*** Begin section ***
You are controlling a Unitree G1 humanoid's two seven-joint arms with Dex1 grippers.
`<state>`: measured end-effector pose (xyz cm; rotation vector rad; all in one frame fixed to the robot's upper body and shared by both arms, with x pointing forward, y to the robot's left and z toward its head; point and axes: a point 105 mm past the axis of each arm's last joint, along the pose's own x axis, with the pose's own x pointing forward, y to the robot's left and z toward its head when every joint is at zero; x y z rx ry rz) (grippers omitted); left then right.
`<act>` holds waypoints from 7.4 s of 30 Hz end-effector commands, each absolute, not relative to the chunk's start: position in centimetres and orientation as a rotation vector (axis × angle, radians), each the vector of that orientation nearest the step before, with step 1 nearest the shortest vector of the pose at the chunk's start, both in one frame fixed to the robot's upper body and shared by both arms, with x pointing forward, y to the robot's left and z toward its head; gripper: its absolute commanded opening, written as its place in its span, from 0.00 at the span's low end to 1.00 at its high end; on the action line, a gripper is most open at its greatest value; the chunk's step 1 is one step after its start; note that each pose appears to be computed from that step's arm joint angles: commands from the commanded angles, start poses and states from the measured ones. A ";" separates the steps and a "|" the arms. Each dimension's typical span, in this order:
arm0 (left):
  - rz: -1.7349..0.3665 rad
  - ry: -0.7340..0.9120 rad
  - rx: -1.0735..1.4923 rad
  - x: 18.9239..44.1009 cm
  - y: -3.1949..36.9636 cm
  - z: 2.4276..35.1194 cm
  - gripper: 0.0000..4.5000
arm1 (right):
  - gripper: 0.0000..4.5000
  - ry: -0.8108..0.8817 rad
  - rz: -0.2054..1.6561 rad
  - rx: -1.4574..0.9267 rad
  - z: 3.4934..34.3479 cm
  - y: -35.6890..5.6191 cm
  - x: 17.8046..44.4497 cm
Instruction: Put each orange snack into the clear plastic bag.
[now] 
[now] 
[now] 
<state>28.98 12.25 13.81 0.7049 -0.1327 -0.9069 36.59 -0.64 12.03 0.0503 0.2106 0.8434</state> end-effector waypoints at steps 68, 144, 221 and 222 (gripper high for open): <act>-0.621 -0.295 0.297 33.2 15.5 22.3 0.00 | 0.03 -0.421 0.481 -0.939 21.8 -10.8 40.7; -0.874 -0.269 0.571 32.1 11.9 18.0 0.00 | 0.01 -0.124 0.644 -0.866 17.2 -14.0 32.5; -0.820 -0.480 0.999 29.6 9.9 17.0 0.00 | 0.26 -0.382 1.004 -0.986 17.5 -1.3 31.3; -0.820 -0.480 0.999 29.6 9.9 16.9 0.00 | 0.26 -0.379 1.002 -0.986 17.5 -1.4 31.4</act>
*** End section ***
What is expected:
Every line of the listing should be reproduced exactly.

Solution below:
You are controlling a Unitree G1 humanoid's two seven-joint arms with Dex1 grippers.
`<state>`: measured end-effector pose (xyz cm; rotation vector rad; all in one frame fixed to the robot's upper body and shared by both arms, with x pointing forward, y to the robot's left and z toward its head; point and axes: a point 105 mm past the axis of each arm's last joint, along the pose's own x axis, with the pose's own x pointing forward, y to the robot's left and z toward its head when every joint is at zero; x y z rx ry rz) (grippers omitted); left then right.
`<act>` holds waypoints from 7.4 s of 30 Hz end-effector commands, each absolute, not relative to the chunk's start: position in centimetres and orientation as a rotation vector (axis × angle, radians), each the vector of that orientation nearest the step before, with step 1 nearest the shortest vector of the pose at the chunk's start, both in one frame fixed to the robot's upper body and shared by both arms, with x pointing forward, y to the robot's left and z toward its head; gripper: its absolute commanded opening, written as its place in its span, from 0.00 at the span's low end to 1.00 at its high end; on the action line, a gripper is most open at its greatest value; the chunk's step 1 is one step after its start; note that each pose appears to be computed from that step's arm joint angles: commands from the commanded angles, start poses and states from the measured ones. A ";" separates the steps and a "|" the arms. Each dimension's typical span, in this order:
arm0 (left):
  - rz: -1.7349..0.3665 rad
  - ry: -0.7340..0.9120 rad
  - rx: -1.0735..1.4923 rad
  - x: 18.9239..44.1009 cm
  - y: -3.1949..36.9636 cm
  - z: 2.4276..35.1194 cm
  - gripper: 0.0000..4.5000
arm1 (right):
  - gripper: 0.0000..4.5000
  - ry: -0.8108..0.8817 rad
  - rz: -0.2054..1.6561 rad
  - rx: -1.4574..0.9267 rad
  - z: 3.4934..34.3479 cm
  - y: -35.6890..5.6191 cm
  - x: 17.8046..44.4497 cm
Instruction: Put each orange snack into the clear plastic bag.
[now] 
[now] 
[now] 
<state>28.98 12.25 13.81 0.7049 -0.1327 -0.9069 36.59 -0.64 12.03 0.0503 0.2106 0.8434</state> end-effector waypoints at steps 68, 144, 221 and 222 (gripper high for open): <act>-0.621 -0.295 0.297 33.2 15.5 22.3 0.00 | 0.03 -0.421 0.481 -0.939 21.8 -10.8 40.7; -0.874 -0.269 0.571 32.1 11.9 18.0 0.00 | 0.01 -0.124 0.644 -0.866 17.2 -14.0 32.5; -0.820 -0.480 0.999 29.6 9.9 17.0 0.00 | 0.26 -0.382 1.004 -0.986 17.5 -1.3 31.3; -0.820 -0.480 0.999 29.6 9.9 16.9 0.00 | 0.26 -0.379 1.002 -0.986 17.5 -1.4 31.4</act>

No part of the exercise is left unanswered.